A last image belongs to this photographic discourse of little reality, which, if it is neither that of a bridge nor of a footbridge, however is still that of a place of passage: a metallic staircase of which one ignores again from where it starts and where it leads (illustration 3).

Jean Arrouye
Its disposition is singular and effective to transform its perception and interpretation. Singular, for the metallic staircase, seen in profile, emerges from a fog of the same nature as that which surrounded the footbridge at almost half the height of the photograph and approximately in the middle of its width, to then rise towards the right and disappear, cut by the framing. Effective, for this elevated position, which makes that as well the staircase seems to emerge from clouds, and its disappearance in the course of ascent, which allows imagining an unlimited pursuit of its elevation, contribute to making it a mysterious object that evokes more a modern variant of Jacob's ladder than an industrial instrument.
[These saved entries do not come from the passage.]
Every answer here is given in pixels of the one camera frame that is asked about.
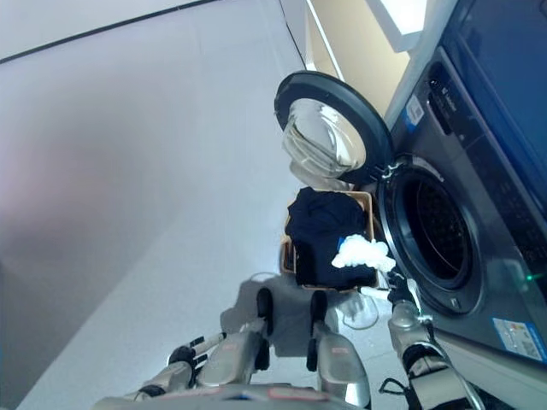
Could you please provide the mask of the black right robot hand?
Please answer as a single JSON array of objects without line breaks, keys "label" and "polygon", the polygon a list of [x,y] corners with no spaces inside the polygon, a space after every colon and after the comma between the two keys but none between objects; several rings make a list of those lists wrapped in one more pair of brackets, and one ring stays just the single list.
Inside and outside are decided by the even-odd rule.
[{"label": "black right robot hand", "polygon": [[408,280],[399,272],[391,271],[380,274],[385,286],[384,288],[362,287],[360,293],[372,298],[388,301],[392,305],[397,305],[401,302],[413,303],[415,306],[420,306],[420,299],[416,293],[415,281]]}]

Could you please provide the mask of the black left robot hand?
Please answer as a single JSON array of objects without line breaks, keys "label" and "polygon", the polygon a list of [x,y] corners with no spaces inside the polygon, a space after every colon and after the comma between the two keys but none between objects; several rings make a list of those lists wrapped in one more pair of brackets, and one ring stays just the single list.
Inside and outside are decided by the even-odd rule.
[{"label": "black left robot hand", "polygon": [[200,336],[176,348],[168,357],[168,364],[185,362],[193,369],[208,359],[208,352],[226,339],[225,332],[215,333],[213,336]]}]

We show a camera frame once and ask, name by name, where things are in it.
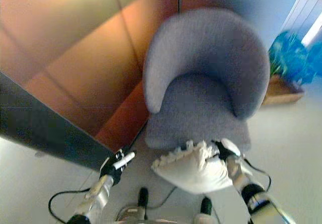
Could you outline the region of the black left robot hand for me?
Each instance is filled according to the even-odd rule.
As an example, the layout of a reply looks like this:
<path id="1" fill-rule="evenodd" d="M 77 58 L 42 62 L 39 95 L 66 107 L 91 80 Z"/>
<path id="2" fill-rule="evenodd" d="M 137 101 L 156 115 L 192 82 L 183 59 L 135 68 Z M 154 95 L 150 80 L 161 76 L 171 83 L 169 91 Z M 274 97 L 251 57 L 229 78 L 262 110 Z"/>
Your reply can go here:
<path id="1" fill-rule="evenodd" d="M 107 175 L 113 179 L 113 185 L 117 185 L 126 166 L 134 159 L 136 151 L 128 151 L 127 148 L 119 149 L 113 156 L 107 157 L 100 167 L 99 178 Z"/>

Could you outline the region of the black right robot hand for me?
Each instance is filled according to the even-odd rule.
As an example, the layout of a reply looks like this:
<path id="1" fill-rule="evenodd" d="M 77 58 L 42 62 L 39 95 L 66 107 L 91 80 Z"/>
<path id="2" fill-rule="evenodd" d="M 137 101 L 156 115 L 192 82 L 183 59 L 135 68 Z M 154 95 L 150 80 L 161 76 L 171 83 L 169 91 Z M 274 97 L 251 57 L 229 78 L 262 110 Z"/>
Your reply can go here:
<path id="1" fill-rule="evenodd" d="M 222 138 L 221 140 L 211 140 L 211 143 L 217 146 L 219 150 L 218 156 L 223 161 L 226 161 L 230 156 L 240 157 L 242 154 L 239 148 L 227 138 Z"/>

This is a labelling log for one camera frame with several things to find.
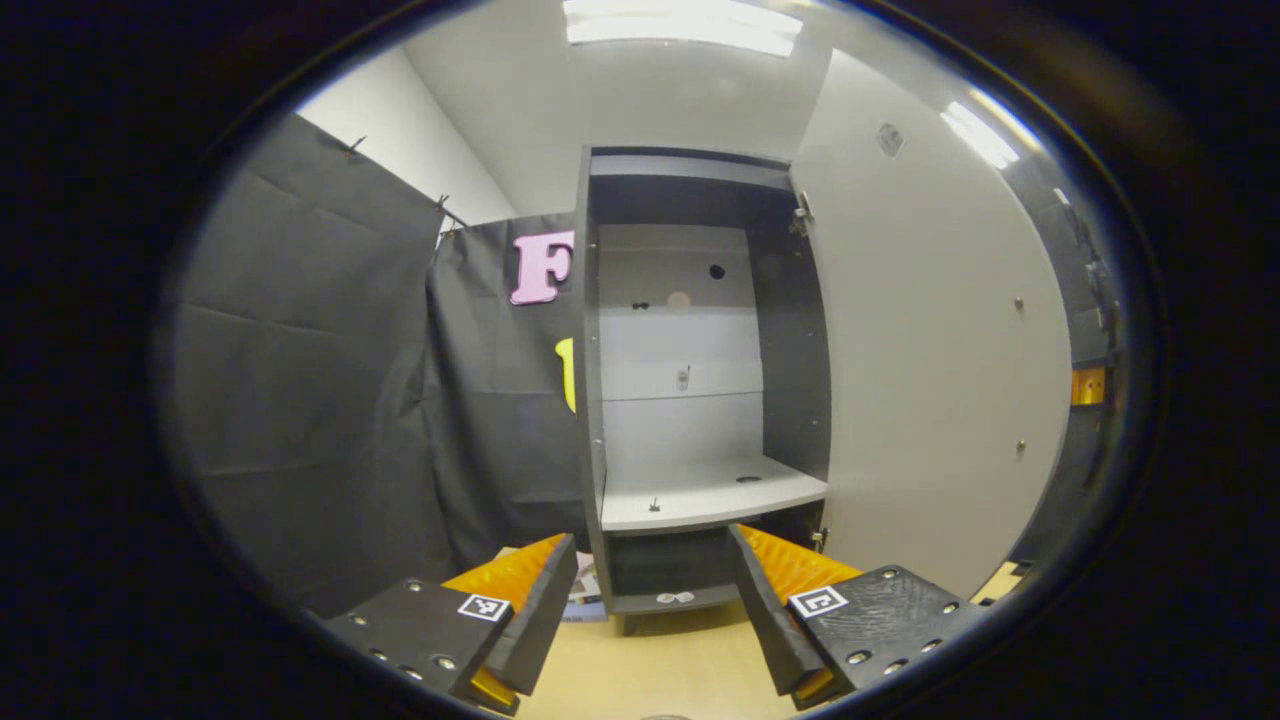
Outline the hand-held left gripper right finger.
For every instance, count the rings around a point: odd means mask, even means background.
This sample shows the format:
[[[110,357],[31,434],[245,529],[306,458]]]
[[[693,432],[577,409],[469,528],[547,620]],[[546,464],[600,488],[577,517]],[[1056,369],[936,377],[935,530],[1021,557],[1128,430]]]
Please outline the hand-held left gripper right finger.
[[[799,711],[929,665],[989,614],[906,568],[861,571],[744,524],[727,555],[774,689]]]

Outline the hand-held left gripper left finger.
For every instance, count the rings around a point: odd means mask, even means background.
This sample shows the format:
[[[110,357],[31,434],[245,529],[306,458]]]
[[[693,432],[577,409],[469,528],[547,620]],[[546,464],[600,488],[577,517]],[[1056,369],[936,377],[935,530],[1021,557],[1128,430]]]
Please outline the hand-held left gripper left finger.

The double treatment, circumstantial, which makes that bridge, footbridge and staircase are unlocatable locally and temporally and therefore without imaginable use, and photographic, which mis-measures or transfigures them, makes that, in Michel Rajkovic's photographs, they fully participate in what, according to André Breton himself, is the principal character of surrealism, "operation of great scope bearing on language [...] whose elements [are] withdrawn from their [...] strictly utilitarian use, which was the only means of emancipating them and restoring to them all their power"12 poetic. This is what, mutatis mutandis, happens to them, indeed, thanks to the way in which the photographer treats them and the symbolic transformation that results from it. They thus satisfy the requirement expressed by Paul Valéry, that André Breton would not disavow, that "a work of art should always teach us that we had not seen what we believe we see"13.